George W. Bush On Legacy: 'There's No Need To Defend Myself'

Bush: 'There's No Need To Defend Myself'

Former President George W. Bush steered clear of any detailed reflection on his legacy during a recent interview with USA Today, saying that his actions over eight years in the White House largely speak for themselves.

"There's no need to defend myself," Bush said in an interview published over the weekend, in anticipation of an opening ceremony for his presidential library at Southern Methodist University. "I did what I did and ultimately history will judge."

In the 30-minute interview conducted before last week's Boston Marathon bombing, Bush also urged people not to forget "the lessons of 9/11," saying that it was still evident that "evil exists still in the form of people who murder innocent people to advance a point of view."

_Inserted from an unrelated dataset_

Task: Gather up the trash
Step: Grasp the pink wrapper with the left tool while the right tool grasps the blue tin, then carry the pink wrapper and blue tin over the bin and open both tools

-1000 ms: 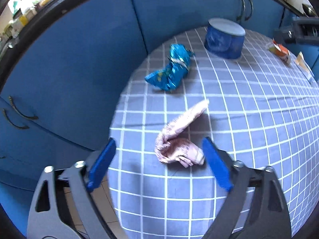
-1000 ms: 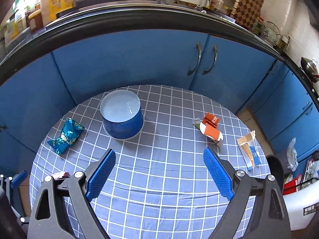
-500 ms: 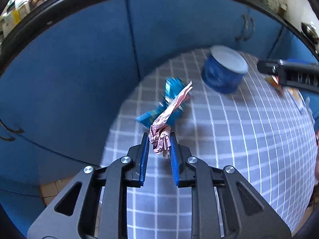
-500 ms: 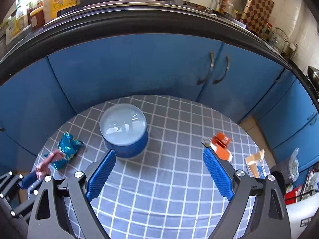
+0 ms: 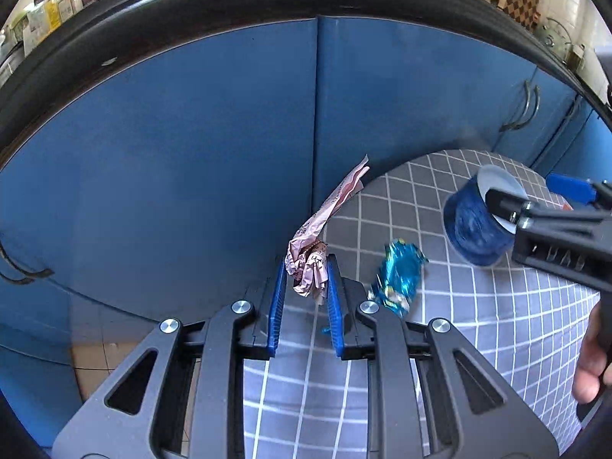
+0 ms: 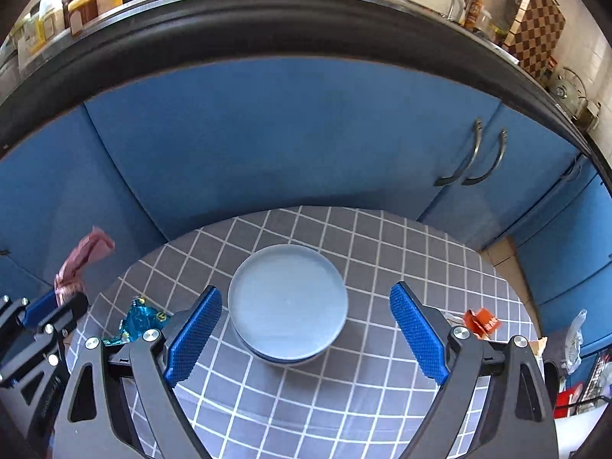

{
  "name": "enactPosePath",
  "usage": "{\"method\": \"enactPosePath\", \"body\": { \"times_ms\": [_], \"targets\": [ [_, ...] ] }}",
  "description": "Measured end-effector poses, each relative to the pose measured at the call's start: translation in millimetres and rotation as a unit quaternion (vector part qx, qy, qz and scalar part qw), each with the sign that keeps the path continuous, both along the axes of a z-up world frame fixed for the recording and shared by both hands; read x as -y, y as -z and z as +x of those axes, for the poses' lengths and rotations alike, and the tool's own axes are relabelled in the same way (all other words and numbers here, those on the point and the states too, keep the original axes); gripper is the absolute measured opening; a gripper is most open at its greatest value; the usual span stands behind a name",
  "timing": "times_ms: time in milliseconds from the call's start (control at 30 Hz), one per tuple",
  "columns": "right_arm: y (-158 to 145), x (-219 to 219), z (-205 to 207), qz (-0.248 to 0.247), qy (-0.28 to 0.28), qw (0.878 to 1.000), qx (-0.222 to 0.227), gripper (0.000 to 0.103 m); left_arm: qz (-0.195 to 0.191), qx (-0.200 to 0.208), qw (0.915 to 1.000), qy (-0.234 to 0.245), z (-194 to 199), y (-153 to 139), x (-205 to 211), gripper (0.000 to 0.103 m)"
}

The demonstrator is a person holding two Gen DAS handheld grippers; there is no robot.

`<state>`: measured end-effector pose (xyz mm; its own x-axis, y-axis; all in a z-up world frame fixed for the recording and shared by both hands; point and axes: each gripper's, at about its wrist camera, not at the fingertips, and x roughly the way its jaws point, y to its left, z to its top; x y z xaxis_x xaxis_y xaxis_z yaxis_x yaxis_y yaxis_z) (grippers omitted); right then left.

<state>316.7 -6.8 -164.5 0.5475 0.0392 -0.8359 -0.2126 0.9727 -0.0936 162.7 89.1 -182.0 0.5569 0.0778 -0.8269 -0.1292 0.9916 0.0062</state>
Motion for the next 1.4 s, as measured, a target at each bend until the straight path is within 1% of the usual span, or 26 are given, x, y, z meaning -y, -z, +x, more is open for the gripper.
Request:
{"method": "enactPosePath", "body": {
  "times_ms": [133,167,200,333,433,633,733,833,967,1033,1133,1233,1400],
  "targets": [
    [8.8,0.8,4.1,0.006,0.007,1.000,-0.014,0.086,-0.004,-0.002,1.0000,-0.001,9.9,2.9,0.6,0.021],
    [9.4,2.1,3.6,0.013,0.007,1.000,-0.017,0.080,-0.006,-0.002,1.0000,-0.002,6.3,3.0,0.5,0.021],
    [9.1,3.5,3.8,0.014,0.009,1.000,-0.018,0.070,-0.007,-0.003,1.0000,-0.002,5.9,3.5,0.5,0.021],
    [5.9,13.0,-0.8,0.019,0.020,0.999,-0.025,0.070,-0.008,-0.004,0.9999,0.007,4.2,1.0,7.7,0.021],
    [-3.4,29.9,-11.0,0.024,0.037,0.999,-0.022,0.070,-0.010,0.000,0.9998,0.020,-1.5,-9.2,12.4,0.021],
    [-23.6,70.5,-34.0,0.021,0.069,0.997,-0.008,0.070,-0.011,0.013,0.9982,0.058,-0.2,-28.3,49.7,0.021],
    [-35.0,99.6,-50.1,0.014,0.096,0.995,0.003,0.070,-0.016,0.016,0.9962,0.084,-2.3,-35.4,74.4,0.021],
    [-42.7,128.1,-67.4,0.009,0.127,0.992,0.009,0.070,-0.018,0.018,0.9928,0.117,-3.2,-38.2,103.8,0.021],
    [-51.0,165.1,-90.4,0.001,0.170,0.985,0.015,0.070,-0.021,0.017,0.9861,0.164,-7.8,-41.7,146.5,0.021],
    [-52.6,182.7,-99.7,-0.002,0.192,0.981,0.016,0.070,-0.021,0.018,0.9818,0.188,-9.7,-44.9,167.4,0.021],
    [-58.3,212.4,-119.2,-0.004,0.233,0.972,0.020,0.070,-0.023,0.023,0.9727,0.230,-12.0,-50.4,206.5,0.021],
    [-62.0,236.5,-134.8,-0.009,0.258,0.966,0.025,0.070,-0.023,0.030,0.9655,0.257,-15.6,-55.0,241.7,0.021],
    [-65.6,292.4,-153.3,-0.006,0.298,0.954,0.034,0.070,-0.020,0.041,0.9542,0.296,-20.9,-67.7,304.6,0.021]
  ]
}}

Bush will be in Dallas on Thursday when the doors of his presidential library officially open, along with his father, George H.W. Bush; President Barack Obama; and every other living president. He's spoken repeatedly over the past month about the presidency that facility is meant to honor and has left the impression that he is content with focusing on being a new grandfather, golfing and painting, while avoiding public scrutiny over his decisions.

Speaking with the Dallas Morning News recently, Bush addressed his leadership on the Iraq War -- one of the most highly criticized chapters of his presidency -- saying that he was "comfortable" and "confident the decisions were made the right way."

USA Today also caught up with close friends and family of the former president, who said that Bush "feels totally at peace" with his record. Former Bush strategist Karl Rove said that he "has an inner confidence ... that what he did was right."

And while Bush and some of his closest allies suggest that there is nothing about his legacy that needs defending, other sources close to the former president have suggested that the $500 million presidential library is an attempt to patch up his scarred reputation.

A longtime Bush counselor told National Journal in a piece published Monday that the former president was "confident" he could improve his reputation.

“How else could he be?" the counselor said. "But he’s got a ways to go to mending his record -- if it can be done."